Tips for preparing an SD card for the raspberry pi on windows

The Raspberry Pi will probably be available to buy in the store sometime within the next ten days and one of  the operating system sd card images is already available (debian) with another to follow in a day or so (fedora) so it's time to start thinking about making an sd card for use with the raspberry pi.

If your main machine is a linux system then you should have no problem, a standard dd will be fine but under windows not only do we not have a dd program (we do but it's not a pleasant experience and windows users are not command line junkies on the whole so use something like Win32DiskImager or equivalent) but there are a couple of gotchas that might catch the unaware out.

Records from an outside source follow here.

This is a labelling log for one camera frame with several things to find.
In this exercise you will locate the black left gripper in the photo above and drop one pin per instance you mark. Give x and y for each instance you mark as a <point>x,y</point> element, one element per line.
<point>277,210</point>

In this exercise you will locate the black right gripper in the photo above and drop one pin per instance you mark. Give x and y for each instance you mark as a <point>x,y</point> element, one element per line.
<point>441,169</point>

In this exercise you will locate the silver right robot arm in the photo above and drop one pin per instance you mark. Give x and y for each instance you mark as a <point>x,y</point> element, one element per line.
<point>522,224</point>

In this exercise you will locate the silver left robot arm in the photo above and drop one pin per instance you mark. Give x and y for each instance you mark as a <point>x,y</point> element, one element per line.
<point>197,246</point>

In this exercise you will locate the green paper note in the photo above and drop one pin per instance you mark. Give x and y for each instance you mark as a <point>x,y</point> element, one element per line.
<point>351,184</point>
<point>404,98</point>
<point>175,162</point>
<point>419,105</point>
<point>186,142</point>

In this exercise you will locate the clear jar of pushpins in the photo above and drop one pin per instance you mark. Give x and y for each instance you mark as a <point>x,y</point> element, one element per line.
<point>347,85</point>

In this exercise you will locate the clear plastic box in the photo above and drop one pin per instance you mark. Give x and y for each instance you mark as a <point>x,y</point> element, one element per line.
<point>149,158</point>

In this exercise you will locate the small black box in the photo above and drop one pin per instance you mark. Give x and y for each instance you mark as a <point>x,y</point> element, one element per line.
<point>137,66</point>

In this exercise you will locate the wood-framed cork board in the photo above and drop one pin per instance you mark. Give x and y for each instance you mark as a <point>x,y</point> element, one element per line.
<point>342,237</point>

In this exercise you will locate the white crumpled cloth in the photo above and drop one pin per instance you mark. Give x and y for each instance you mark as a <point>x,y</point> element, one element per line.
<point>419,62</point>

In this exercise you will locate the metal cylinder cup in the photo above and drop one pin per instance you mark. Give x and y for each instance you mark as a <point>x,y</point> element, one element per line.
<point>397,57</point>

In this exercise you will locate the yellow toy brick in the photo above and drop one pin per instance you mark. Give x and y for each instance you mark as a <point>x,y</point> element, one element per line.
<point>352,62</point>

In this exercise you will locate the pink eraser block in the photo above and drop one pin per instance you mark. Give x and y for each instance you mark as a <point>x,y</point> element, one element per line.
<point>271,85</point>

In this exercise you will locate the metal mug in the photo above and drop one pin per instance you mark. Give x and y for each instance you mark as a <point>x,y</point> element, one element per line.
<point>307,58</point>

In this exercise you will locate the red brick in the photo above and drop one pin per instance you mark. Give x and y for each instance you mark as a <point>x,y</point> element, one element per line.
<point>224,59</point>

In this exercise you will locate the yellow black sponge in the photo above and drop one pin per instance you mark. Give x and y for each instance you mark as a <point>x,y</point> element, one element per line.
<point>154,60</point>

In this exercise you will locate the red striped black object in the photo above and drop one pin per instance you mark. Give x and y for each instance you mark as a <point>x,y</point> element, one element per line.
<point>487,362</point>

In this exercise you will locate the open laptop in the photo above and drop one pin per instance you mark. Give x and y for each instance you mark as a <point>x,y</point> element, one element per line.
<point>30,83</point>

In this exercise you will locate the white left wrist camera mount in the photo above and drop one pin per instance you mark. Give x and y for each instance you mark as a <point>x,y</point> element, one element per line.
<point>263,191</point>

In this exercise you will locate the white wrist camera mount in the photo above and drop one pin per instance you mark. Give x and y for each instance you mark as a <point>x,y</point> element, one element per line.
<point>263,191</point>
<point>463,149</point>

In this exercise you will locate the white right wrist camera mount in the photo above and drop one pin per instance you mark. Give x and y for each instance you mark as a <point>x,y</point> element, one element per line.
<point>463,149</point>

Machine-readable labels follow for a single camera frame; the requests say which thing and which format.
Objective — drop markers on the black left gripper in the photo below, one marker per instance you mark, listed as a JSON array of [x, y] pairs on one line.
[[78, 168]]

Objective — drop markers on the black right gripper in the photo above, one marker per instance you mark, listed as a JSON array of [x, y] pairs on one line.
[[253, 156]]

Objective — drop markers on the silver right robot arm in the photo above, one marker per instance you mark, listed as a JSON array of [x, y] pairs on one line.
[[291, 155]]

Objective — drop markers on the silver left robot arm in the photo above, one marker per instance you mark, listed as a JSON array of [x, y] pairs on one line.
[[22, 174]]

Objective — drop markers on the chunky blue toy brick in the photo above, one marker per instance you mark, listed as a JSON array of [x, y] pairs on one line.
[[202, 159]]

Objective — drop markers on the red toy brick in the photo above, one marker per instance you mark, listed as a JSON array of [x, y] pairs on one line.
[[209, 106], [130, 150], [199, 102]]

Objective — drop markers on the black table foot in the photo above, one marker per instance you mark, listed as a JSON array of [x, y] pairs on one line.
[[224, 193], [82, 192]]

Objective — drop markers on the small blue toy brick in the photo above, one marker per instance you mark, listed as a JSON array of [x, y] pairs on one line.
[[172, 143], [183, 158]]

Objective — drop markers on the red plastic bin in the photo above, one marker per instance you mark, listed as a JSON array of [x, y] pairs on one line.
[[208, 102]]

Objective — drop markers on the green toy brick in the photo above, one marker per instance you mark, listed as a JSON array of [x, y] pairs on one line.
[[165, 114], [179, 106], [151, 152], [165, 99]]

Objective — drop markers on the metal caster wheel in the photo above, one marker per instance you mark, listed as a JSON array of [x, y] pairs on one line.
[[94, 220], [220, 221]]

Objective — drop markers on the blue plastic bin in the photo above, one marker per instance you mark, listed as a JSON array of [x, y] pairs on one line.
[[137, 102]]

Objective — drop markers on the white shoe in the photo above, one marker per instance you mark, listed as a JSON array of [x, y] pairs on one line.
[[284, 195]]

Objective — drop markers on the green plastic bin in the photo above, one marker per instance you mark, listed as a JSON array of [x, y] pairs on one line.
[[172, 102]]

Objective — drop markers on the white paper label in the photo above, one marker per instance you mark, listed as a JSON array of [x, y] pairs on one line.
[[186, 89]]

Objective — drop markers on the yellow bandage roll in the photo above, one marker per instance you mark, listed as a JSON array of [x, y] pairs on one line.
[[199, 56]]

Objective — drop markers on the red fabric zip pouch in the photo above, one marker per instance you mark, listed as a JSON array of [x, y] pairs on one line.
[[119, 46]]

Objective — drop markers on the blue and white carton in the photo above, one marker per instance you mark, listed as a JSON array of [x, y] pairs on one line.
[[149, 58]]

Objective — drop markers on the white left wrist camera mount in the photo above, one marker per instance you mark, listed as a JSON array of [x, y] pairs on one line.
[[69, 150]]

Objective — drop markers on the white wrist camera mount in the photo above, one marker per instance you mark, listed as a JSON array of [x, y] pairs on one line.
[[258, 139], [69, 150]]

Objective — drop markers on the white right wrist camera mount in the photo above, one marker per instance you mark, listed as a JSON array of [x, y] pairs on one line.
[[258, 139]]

The main gotcha is that although your computer has a builtin sd card reader/writer and it works with your cellphone or camera sd card perfectly well it might not work for creating a bootable sd. The biggest problem builtin sd card reader/writer is the ricoh one in HP laptops although other makes of sd card hardware and laptops also have this problem. When you use a builtin reader/writer and it is goingto fail it doesn't always tell you that it's failed so the first thing you now something is wrong is that your raspberry pi (or other target device) won't boot So although you have a builtin sd card reader/writer it is a good idea to get hold of a USB SD card reader/writer and use that for making your bootable SD card. [I have no real idea why builtin reader/writers have problems making bootable sd cards but my thinking is that the controller in the builtin ones was cut down for windows machines to save a few pennies as noone thought that they'd want to write to the 0 to xxxx areas of the SD card]

The other gotcha you should be aware of is that SD cards are formatted and written to in a slightly "weird" way. An unformatted/blank SD card is actually full of 1's and when you write to it it just flips the appropriate bits to 0. An sd card can read at the bit level but only writes at a block level so you'll end up with areas that can't be used for writing any more as they need to reverse a bit back from a 1 to a 0 to perform the write and deleting/erasing the file won't actually free up all that space as it spans several blocks. So if you are going to use an SD card that you have used before you'll want to format it before using it with the raspberry pi. Don't use the windows formatter with your SD card as although it'll sort of work it won't have set all the bits to 1 instead user the panasonic sd card formatter which you can find at http://panasonic.jp/support/global/cs/sd/download/index.html [I can never remember which way around it is for when an sd card is in an unused state, whether it's all 0's or all 1's but i'm leaning towards all 1's as that is what has seemed to have stuck in my head].

 

To quickly summarize if making a bootable sd card on windows.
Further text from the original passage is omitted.